Tief verwurzelt

Vor fünf Jahren kehrte Mario Inderschmitten zurück ins Binntal, eine Sackgasse in den Walliser Bergen. Hier wachsen seine Kinder auf, und hier kocht er – richtig gut.
Interview: Tobias Hüberli – Fotos: Jürg Waldmeier
Veröffentlicht: 05.02.2018 | Aus: Salz & Pfeffer 1/2018
Rindsrücken «Black Forrest», Sauerkirschen, Kakao und Kirschwasser

«Es gibt Lieferanten, die fahren gar nicht bis zu uns.»

Was für ein Typ sind Sie?
Mario Inderschmitten: Ich bin eher ruhig, das schon, aber auch ehrgeizig. Ich probiere immer, das Beste rauszuholen.

Sie haben die Lehren als Koch und Konditor-Confiseur jeweils als Kantonsbester abgeschlossen. Sind Sie ein Streber?
Das würde ich nicht sagen. Ich habe es einfach gerne gemacht und versucht, möglichst gut zu sein. Das war nicht immer so. Ich bin im Gastgewerbe, in diesem Restaurant aufgewachsen. Und ich wusste nicht so genau, was ich einmal werden will. Der Schreinerberuf hat mich auch interessiert. Die Kochlehre habe ich einfach mal so begonnen, ohne grosse Ambitionen. Erst während der Ausbildung hat es mich gepackt.

Wie war es, in einem Restaurant aufzuwachsen?
Es war schön. Ich kannte nichts anderes. Es gab Zeiten, in denen man die Eltern öfter sah, und Zeiten, da war es weniger. So haben es meine Kinder jetzt auch. Im Winter schliessen wir für fast sechs Wochen, dafür ist im Sommer viel los.

Das Binntal ist ein sehr abgelegener Ort. Wieso kehrten Sie und Ihre Frau hierher zurück?
Einige Leute haben diesen Schritt nicht verstanden. Wir hätten auch andere Möglichkeiten gehabt. Aber hier in Binn sind meine Wurzeln und das Restaurant. Hier bin ich zu Hause. Meine Eltern führten den Betrieb während fast 30 Jahren.

Junge Familien sind in dieser Gegend sicher hochwillkommen.
Das Dorfsterben ist ein allgemeines Problem in den Bergen. Von den Schulkameraden, mit denen ich aufgewachsen bin, ist heute niemand mehr hier. Ich sagte mir immer, wenn wir einmal Kinder haben, ist dieser Ort ideal für sie, um aufzuwachsen.

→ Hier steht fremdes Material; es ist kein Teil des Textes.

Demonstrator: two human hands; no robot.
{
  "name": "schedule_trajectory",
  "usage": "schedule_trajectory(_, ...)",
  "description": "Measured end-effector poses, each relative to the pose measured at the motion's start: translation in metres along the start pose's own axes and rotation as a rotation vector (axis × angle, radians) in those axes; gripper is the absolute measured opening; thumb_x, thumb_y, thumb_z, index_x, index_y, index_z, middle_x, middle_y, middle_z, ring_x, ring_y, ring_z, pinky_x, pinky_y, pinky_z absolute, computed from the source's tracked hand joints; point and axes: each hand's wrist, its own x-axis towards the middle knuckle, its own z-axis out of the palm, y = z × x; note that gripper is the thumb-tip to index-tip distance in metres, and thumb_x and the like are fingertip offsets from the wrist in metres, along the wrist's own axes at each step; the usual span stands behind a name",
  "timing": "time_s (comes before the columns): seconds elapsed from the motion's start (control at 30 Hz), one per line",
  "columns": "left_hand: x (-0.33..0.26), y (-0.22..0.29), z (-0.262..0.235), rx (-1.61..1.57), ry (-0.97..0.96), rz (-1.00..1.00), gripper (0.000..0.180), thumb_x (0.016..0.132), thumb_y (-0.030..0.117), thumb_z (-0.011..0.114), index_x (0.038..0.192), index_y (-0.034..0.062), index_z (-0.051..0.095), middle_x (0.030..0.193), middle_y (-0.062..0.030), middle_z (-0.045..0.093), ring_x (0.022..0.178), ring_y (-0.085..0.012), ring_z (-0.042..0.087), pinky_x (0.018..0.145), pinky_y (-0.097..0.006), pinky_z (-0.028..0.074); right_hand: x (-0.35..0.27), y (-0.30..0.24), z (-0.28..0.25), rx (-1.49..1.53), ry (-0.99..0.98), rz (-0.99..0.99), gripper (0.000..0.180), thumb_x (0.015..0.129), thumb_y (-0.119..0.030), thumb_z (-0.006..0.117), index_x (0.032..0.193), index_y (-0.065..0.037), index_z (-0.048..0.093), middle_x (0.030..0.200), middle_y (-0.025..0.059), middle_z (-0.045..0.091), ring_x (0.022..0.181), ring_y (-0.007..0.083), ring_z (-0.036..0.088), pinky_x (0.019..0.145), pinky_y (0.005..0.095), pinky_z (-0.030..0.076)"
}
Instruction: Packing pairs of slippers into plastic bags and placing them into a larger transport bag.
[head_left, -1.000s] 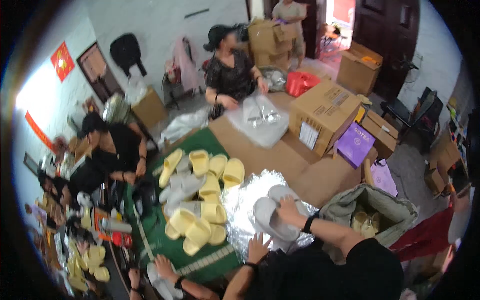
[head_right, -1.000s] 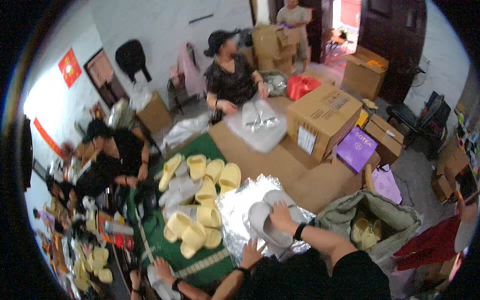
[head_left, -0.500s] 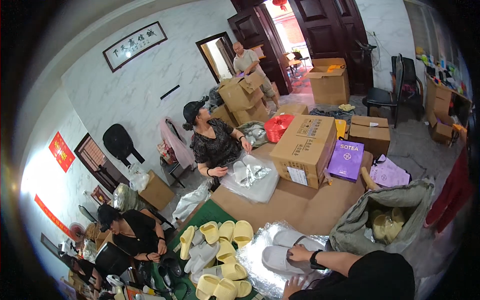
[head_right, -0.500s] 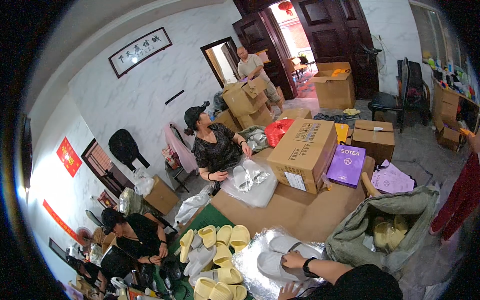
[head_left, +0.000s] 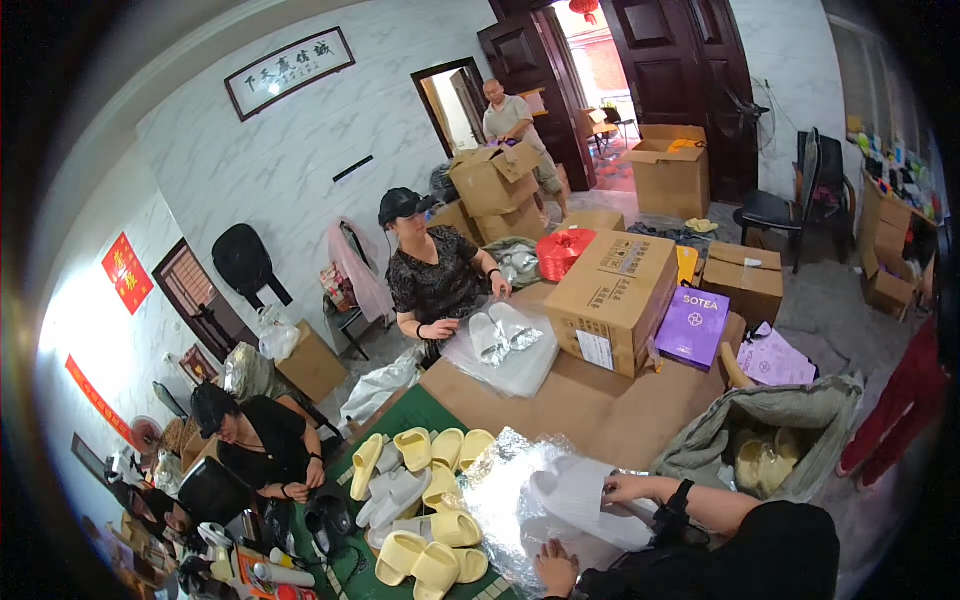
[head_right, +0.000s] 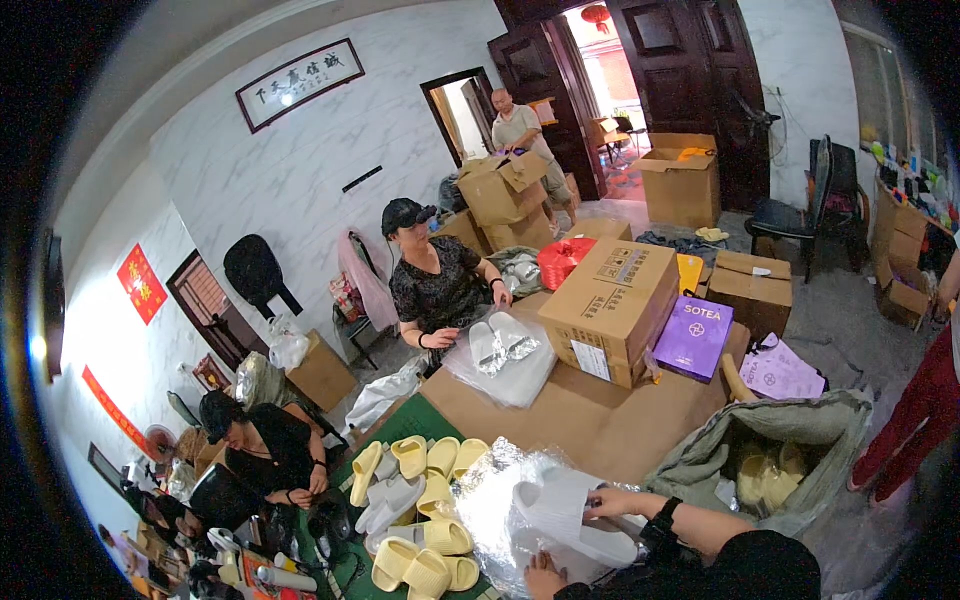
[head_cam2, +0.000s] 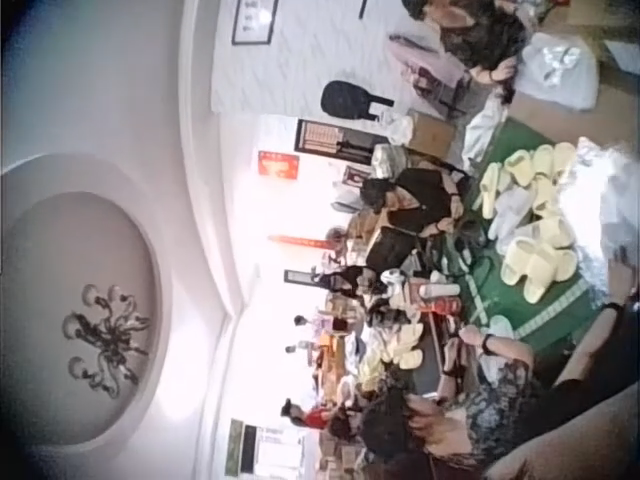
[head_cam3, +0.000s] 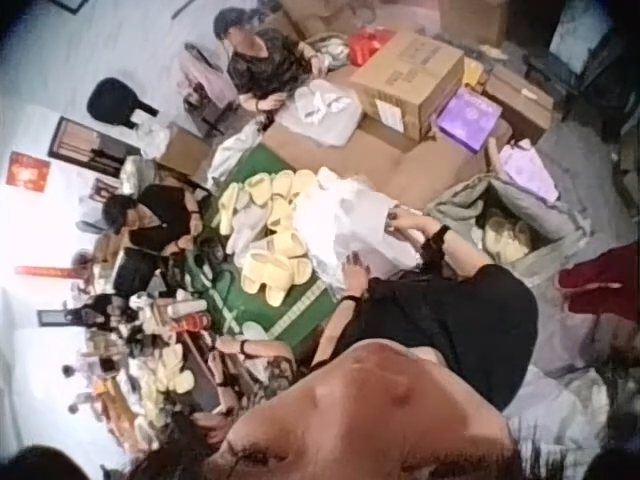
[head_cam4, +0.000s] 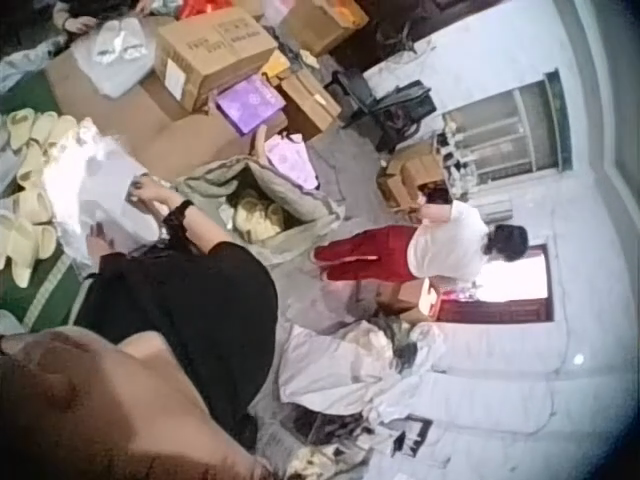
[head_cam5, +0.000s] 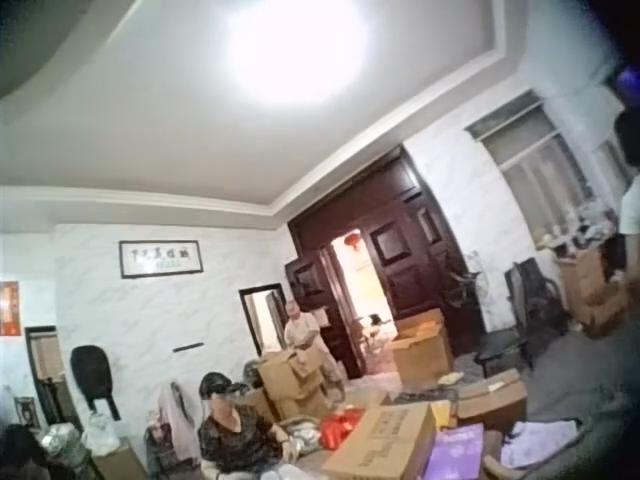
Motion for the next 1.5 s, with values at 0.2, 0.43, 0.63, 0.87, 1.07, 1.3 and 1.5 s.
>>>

Zwar weiss ich nicht, ob es in Binn noch eine Dorfschule geben wird, wenn unsere Kinder einmal schulpflichtig werden, aber die Gegend ist wunderschön. Man ist in der Natur. Und auch hier kann man gut kochen. Es ist zwar nicht immer ganz einfach, aber es geht.

Was ist schwierig?
Es gibt Lieferanten, die fahren gar nicht bis zu uns. Und dann ist das Einzugsgebiet natürlich nicht mit einer Stadt vergleichbar: Wir haben weniger potenzielle Gäste. Es gibt Zeiten, die sehr ruhig sind. Im Sommer haben in Binn fünf Restaurants geöffnet, im Winter nur zwei, ausser im November, dann haben alle zu. Es ist auch sehr schwierig, Personal zu finden, das bereit ist, hier oben zu arbeiten. Ich verstehe das. Hier ist nicht so viel los wie etwa in Zermatt, und das letzte Postauto fährt um 18.20 Uhr. Zum Glück hilft meine Frau wieder im Service mit.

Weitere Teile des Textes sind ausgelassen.